アプリケーションの種類とそのライセンス条件に基づいて、ライセンスが特定の数のコアを使用するように設定されているかどうかを確認します。 ライセンスが HPC に対応できるように投資を評価し、それに応じて容量を計画します。

インフラストラクチャのパフォーマンスを監視する

  • ユーザーがシステムを使用する方法を追跡し、リソースの使用をトレースし、システムの正常性とパフォーマンスを一般的に監視できることが重要です。 この情報を診断支援として使用して、問題を検出して修正し、潜在的な問題を特定し、問題が発生するのを防ぐことができます。 リソースを監視するために使用できる Azure コンポーネントとサービスの概要については、 Azure Monitor の概要に関するページを参照してください。
  • 監視は、VM インスタンスとストレージにボトルネックがあるかどうかを識別するための優れたツールです。
  • ストレージの調整により、アプリケーションの速度が大幅に低下し、パフォーマンスに影響を与える可能性があります。 調整は、ストレージ内の入力操作と出力操作が、設定したスループット制限を超えた場合に発生します。 Azure Storage サービスでは、スロットリングによる問題があるかどうかを監視するための読み取りおよび書き込み操作のグラフが提供されています。

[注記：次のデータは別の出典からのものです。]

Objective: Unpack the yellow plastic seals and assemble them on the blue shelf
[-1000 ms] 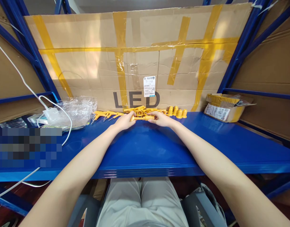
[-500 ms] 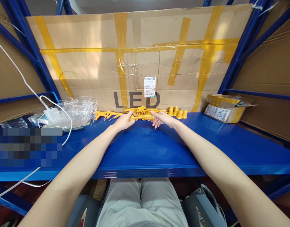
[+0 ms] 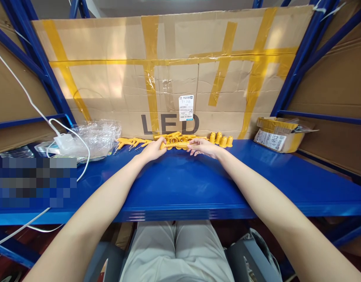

  • Azure CycleCloud は、Monitor や Microsoft Cost Management ツールなどの Azure サービスと統合されます。 また、プラグ可能なアーキテクチャを使用した外部サービスの監視もサポートしています。 詳細については、「監視」を参照してください。
  • さらに、Batch を使用している場合、 Batch Explorer は、Batch アプリケーションの作成、デバッグ、監視に役立つ、豊富な機能を備えた無料のスタンドアロン クライアント ツールです。